Your goal: Show every line in the records below that contains the word "help".

Collected data
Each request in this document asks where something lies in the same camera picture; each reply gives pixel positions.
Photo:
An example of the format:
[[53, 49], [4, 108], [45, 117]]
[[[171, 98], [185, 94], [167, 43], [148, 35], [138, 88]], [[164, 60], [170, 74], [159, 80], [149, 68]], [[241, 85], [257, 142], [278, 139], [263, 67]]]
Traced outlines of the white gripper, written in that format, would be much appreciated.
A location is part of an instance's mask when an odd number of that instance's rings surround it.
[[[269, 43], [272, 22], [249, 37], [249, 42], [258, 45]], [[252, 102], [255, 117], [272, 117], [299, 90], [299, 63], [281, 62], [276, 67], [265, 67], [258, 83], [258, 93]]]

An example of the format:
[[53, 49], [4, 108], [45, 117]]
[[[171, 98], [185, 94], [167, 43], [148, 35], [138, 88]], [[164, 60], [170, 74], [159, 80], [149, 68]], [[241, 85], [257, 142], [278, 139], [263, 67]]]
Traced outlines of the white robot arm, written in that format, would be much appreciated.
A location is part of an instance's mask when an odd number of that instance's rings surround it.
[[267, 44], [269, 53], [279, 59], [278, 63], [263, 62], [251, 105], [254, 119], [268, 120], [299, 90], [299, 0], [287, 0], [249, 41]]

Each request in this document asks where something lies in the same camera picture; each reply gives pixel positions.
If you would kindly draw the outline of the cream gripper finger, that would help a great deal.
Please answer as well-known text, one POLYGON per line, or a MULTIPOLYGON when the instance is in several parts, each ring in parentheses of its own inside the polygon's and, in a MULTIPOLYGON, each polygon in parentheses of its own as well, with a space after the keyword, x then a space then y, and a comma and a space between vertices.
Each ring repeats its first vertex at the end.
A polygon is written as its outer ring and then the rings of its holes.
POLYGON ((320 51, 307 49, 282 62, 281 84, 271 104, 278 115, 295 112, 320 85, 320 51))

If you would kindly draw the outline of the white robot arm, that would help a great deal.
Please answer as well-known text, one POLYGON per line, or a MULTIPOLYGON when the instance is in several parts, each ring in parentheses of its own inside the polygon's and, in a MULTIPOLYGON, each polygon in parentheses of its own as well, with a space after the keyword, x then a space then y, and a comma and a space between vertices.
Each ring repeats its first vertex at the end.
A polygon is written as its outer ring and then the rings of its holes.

Exercise solution:
If you would kindly draw the outline of the cream gripper finger, that would help a great deal.
If you would kindly draw the outline of the white robot arm, that would help a great deal.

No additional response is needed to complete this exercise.